The Shareholders’ Nomination Board consists of four members, three of which are appointed by the company’s three largest shareholders, who shall appoint one member each. The Chairman of the Board of Directors serves as the fourth member. The members are nominated annually and their term of office ends when new members are nominated to replace them. Fortum’s three largest shareholders that are entitled to appoint members to the Shareholders’ Nomination Board are determined on the basis of the registered holdings as of the first working say in September in the year concerned. In the event that a shareholder does not wish to exercise their right to appoint a representative, it shall pass the right to the next-largest shareholder who would not otherwise be entitled to appoint a member to the Nomination Board. The Shareholders’ Nomination Board forwards its proposals for the Annual General Meeting to the Board of Directors by 31 January each year.
Diversity Principles for the Board of Directors
The Shareholders’ Nomination Board uses diversity principles for the Board of Directors in line with the Corporate Governance Code 2015. The principles are applied in preparing proposal concerning nomination of board members. The diversity principles include, among others, that the board composition shall include expertise from the geographical areas where Fortum conducts its business, the background profession of the board members shall include such competences that support realisation of Fortum’s strategy and that enable board members to challenge management decisions and to exercise their role of having oversight. In addition, the board composition shall include both genders. Fortum’s target is
to comply with the principles issued in the Government Resolution dated 17 February 2015 on equal gender representation in the boards of listed companies with the aim of the board consisting of at least 40% each of women and men by 2020. The Shareholders Nomination Board reviews the diversity principles and their implementation annually.
Fortum reports the objectives, actions and progress of the diversity principles in its corporate governance statement. The Shareholders’ Nomination Board has applied the diversity principles in preparing the proposal concerning nomination of board members for the Annual General Meeting of 2018.

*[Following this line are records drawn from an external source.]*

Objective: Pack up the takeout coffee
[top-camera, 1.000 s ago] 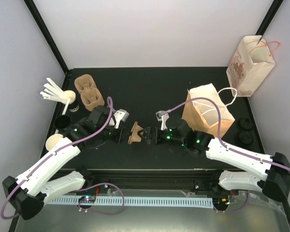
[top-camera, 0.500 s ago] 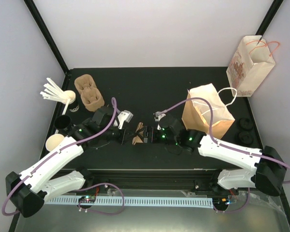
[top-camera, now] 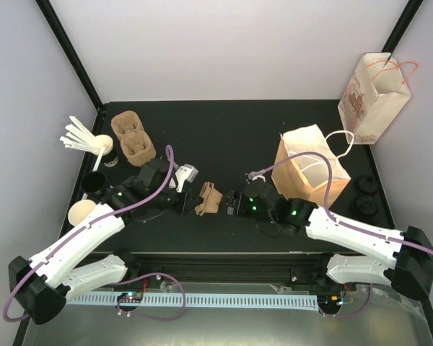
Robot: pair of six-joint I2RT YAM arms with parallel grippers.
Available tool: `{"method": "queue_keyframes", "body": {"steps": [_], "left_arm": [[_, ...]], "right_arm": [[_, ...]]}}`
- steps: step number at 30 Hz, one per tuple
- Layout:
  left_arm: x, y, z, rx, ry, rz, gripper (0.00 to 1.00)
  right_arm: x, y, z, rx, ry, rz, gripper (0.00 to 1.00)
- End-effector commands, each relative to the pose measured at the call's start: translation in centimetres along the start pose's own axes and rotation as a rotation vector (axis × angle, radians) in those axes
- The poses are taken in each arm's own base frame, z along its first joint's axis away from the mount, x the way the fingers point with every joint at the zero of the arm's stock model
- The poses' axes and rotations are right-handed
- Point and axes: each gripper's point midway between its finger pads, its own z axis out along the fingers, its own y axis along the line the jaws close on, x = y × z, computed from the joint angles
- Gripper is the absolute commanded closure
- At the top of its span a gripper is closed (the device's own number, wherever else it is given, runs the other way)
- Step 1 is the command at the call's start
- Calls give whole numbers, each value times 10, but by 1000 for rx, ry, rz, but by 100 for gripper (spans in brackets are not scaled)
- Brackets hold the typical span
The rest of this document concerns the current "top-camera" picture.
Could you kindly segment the brown pulp cup carrier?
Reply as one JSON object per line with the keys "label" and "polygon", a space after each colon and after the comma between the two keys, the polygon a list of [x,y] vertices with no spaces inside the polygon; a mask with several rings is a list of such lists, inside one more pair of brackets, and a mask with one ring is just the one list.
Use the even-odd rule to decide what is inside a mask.
{"label": "brown pulp cup carrier", "polygon": [[203,216],[206,213],[215,214],[219,211],[219,204],[222,201],[223,194],[215,188],[214,183],[205,182],[199,196],[203,198],[203,202],[195,207],[198,216]]}

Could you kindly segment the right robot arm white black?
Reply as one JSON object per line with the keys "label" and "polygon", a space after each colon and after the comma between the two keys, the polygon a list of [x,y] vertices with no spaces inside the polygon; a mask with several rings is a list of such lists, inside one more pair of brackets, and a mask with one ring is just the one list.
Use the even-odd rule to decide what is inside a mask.
{"label": "right robot arm white black", "polygon": [[387,285],[417,301],[431,293],[433,246],[421,229],[385,229],[335,216],[317,203],[286,199],[263,179],[249,182],[241,191],[227,192],[223,203],[230,216],[253,219],[290,236],[304,234],[355,251],[354,256],[334,254],[314,271],[313,280],[321,290],[331,290],[338,283]]}

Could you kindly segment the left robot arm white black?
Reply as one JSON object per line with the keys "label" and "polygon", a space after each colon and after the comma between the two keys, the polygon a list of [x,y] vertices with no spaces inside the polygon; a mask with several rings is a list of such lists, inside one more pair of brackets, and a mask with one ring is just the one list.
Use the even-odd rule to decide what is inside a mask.
{"label": "left robot arm white black", "polygon": [[94,208],[57,242],[29,259],[18,256],[8,265],[10,299],[24,309],[23,319],[44,324],[64,306],[85,293],[105,285],[134,287],[149,275],[141,275],[140,263],[128,250],[120,249],[107,257],[81,266],[80,262],[112,235],[122,231],[137,213],[150,209],[170,209],[185,214],[202,202],[190,196],[185,184],[198,171],[185,164],[152,159],[136,176],[111,187],[99,171],[82,180],[87,202]]}

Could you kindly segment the brown paper bag white handles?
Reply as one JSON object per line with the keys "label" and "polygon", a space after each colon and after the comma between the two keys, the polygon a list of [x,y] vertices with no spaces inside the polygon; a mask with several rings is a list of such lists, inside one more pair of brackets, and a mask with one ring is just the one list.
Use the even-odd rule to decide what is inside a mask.
{"label": "brown paper bag white handles", "polygon": [[298,153],[312,152],[311,155],[298,156],[272,170],[271,180],[278,193],[285,198],[302,198],[324,205],[325,189],[328,184],[328,167],[317,153],[324,155],[331,166],[331,190],[328,195],[328,205],[332,205],[345,187],[351,181],[348,172],[341,166],[339,159],[349,153],[352,145],[336,155],[329,145],[331,136],[342,134],[346,137],[353,135],[345,130],[338,130],[324,136],[317,125],[311,125],[291,130],[280,135],[280,143],[275,162]]}

Shareholders’ Nomination Board prior to the AGM 2019
In October 2018 the following members have been appointed to Fortum's Shareholders' Nomination Board:
- Mr. Kimmo Viertola, Director General, Prime Minister's Office, Ownership steering department (Chairman),
- Mr. Risto Murto, President and CEO, Varma Mutual Pension Insurance Company, and
- Mr. Jouko Pölönen, President and CEO, Ilmarinen Mutual Pension Insurance Company.

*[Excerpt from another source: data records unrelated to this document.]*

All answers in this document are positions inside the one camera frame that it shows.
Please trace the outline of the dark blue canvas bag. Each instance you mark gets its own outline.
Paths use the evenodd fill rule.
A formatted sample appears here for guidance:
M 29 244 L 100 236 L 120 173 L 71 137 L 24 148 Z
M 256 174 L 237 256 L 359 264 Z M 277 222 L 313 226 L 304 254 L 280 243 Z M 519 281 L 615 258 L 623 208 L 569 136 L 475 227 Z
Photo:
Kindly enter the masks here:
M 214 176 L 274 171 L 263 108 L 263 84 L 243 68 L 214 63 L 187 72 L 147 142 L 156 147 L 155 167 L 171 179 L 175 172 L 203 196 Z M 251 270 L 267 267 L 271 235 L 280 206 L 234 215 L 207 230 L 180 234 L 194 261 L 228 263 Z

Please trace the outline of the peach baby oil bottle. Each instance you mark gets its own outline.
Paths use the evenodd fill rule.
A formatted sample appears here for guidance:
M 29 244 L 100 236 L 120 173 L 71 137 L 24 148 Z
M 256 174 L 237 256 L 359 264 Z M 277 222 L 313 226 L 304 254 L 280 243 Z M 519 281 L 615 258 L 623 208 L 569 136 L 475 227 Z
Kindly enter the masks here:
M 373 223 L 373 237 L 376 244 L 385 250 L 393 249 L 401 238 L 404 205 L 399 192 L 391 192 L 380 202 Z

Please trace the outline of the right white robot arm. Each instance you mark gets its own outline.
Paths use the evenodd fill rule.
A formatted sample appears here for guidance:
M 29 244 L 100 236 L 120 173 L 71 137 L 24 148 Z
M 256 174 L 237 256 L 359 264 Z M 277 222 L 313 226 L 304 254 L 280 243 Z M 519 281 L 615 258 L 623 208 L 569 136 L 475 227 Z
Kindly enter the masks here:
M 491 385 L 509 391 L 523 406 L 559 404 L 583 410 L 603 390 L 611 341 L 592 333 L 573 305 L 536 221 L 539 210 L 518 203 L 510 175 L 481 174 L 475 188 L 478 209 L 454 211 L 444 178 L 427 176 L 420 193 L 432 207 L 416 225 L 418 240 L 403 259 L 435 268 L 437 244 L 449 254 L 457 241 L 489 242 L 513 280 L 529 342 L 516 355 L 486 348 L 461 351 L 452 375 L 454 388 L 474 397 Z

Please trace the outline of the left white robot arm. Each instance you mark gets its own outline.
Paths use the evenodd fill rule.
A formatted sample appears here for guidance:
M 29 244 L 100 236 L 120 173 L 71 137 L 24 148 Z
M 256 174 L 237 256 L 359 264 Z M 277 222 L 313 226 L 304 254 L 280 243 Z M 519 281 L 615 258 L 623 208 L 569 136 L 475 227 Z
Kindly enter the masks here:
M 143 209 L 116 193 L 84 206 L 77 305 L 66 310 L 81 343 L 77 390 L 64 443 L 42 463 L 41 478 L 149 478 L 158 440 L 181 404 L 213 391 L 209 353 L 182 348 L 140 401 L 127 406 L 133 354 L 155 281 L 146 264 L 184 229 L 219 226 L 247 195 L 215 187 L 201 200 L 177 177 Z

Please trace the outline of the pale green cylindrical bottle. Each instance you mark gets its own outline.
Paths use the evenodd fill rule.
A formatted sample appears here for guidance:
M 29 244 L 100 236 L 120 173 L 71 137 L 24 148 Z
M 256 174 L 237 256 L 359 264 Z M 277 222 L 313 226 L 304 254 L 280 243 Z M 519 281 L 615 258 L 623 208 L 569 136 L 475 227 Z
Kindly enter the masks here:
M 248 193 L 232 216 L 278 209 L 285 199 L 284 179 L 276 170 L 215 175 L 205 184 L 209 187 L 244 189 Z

In addition, the Chairman of Fortum's Board of Directors Matti Lievonen is a member of the Shareholders' Nomination Board.
The Nomination Board convened 4 times and the attendance rate was 100%.
The Shareholders' Nomination Board did not reach a unanimous proposal in its meeting in January 2019, and consequently did not make a proposal for the remuneration paid to the Board of Directors for their following term of office. The Chairman of the Nomination Board notified the Nomination Board and the Company that the State of Finland will make a proposal at the Annual General Meeting for the remuneration to remain unchanged. The Shareholders’ Nomination Board proposed that the Board of Directors consists of 9 members and that the following persons be elected to the Board of Directors for the upcoming term: Eva Hamilton, Kim Ignatius, Essimari Kairisto, Matti Lievonen (chairman), Klaus-Dieter Maubach (deputy chaiman), Anja McAlister, and Veli-Matti Reinikkala, and as new members: Marco Ryan, and Philipp Rösler.